Migrating a live server to another host with no downtime

I have had a 1U server co-located for some time now at iWeb Technologies' datacenter in Montreal. So far I've had no issues and it did a wonderful job hosting websites & a few other VMs, but because of my concern for its aging hardware I wanted to migrate away before disaster struck.

Modern VPS offerings are a steal in terms of they performance they offer for the price, and Linode's 4096 plan caught my eye at a nice sweet spot. Backed by powerful CPUs and SSD storage, their VPS is blazingly fast and the only downside is I would lose some RAM and HDD-backed storage compared to my 1U server. The bandwidth provided wit the Linode was also a nice bump up from my previous 10Mbps, 500GB/mo traffic limit.

When CentOS 7 was released I took the opportunity to immediately start modernizing my CentOS 5 configuration and test its configuration. I wanted to ensure full continuity for client-facing services - other than a nice speed boost, I wanted clients to take no manual action on their end to reconfigure their devices or domains.

I also wanted to ensure zero downtime. As the DNS A records are being migrated, I didn't want emails coming in to the wrong server (or clients checking a stale inboxes until they started seeing the new mailserver IP). I can easily configure Postfix to relay all incoming mail on the CentOS 5 server to the IP of the CentOS 7 one to avoid any loss of emails, but there's still the issue that some end users might connect to the old server and get served their old IMAP inbox for some time.

So first things first, after developing a prototype VM that offered the same service set I went about buying a small Linode for a month to test the configuration some of my existing user data from my CentOS 5 server.

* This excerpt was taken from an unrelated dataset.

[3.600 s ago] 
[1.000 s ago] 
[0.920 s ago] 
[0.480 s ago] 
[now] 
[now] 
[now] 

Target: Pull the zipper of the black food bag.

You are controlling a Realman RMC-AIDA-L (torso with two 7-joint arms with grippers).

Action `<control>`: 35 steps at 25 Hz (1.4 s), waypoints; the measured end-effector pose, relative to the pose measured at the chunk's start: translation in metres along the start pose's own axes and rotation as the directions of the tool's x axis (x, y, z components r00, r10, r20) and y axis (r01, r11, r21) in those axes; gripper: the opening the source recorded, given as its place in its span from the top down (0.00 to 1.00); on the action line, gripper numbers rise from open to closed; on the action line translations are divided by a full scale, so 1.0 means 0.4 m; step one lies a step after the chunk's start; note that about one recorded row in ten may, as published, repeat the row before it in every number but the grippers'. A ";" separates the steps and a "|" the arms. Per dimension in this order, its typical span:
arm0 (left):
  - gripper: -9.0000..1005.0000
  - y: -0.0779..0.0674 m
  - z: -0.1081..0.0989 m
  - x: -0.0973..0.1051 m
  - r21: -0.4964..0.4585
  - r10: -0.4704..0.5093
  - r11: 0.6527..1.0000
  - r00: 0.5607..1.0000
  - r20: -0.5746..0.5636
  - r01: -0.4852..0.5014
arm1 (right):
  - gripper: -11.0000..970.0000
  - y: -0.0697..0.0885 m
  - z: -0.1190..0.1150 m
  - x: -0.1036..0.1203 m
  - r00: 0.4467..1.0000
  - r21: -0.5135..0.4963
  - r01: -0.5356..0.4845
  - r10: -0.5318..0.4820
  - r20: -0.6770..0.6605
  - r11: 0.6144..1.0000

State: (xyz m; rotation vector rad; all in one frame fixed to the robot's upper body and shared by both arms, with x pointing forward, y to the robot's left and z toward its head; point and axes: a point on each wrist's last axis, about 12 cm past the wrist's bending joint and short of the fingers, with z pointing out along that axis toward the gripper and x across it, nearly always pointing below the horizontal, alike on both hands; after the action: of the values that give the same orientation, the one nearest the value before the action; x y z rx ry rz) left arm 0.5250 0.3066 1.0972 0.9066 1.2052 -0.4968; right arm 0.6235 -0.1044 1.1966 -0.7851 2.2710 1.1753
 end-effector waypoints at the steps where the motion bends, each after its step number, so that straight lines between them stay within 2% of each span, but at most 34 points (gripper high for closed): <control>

MySQL was sufficiently easy to migrate over and Dovecot was able to preserve all UUIDs, so my inbox continued to sync seamlessly. Apache complained a bit when importing my virtual host configurations due to the new 2.4 syntax, but nothing a few sed commands couldn't fix. So with full continuity out of the way, I had to develop a strategy to handle zero downtime.

With some foresight and DNS TTL adjustments, we can get near zero downtime assuming all resolvers comply with your TTL. Simply set your TTL to 300 (5 minutes) a day or so before the migration occurs and as your old TTL expires, resolvers will see the new TTL and will not cache the IP for as long. Even with a short TTL, that's still up to 5 minutes of downtime and clients often do bad things... The IP might still be cached (e.g. at the ISP, router, OS, or browser) for longer. Ultimately, I'm the one that ends up looking bad in that scenario even though I have done what I can on the server side and have no ability to fix the broken clients.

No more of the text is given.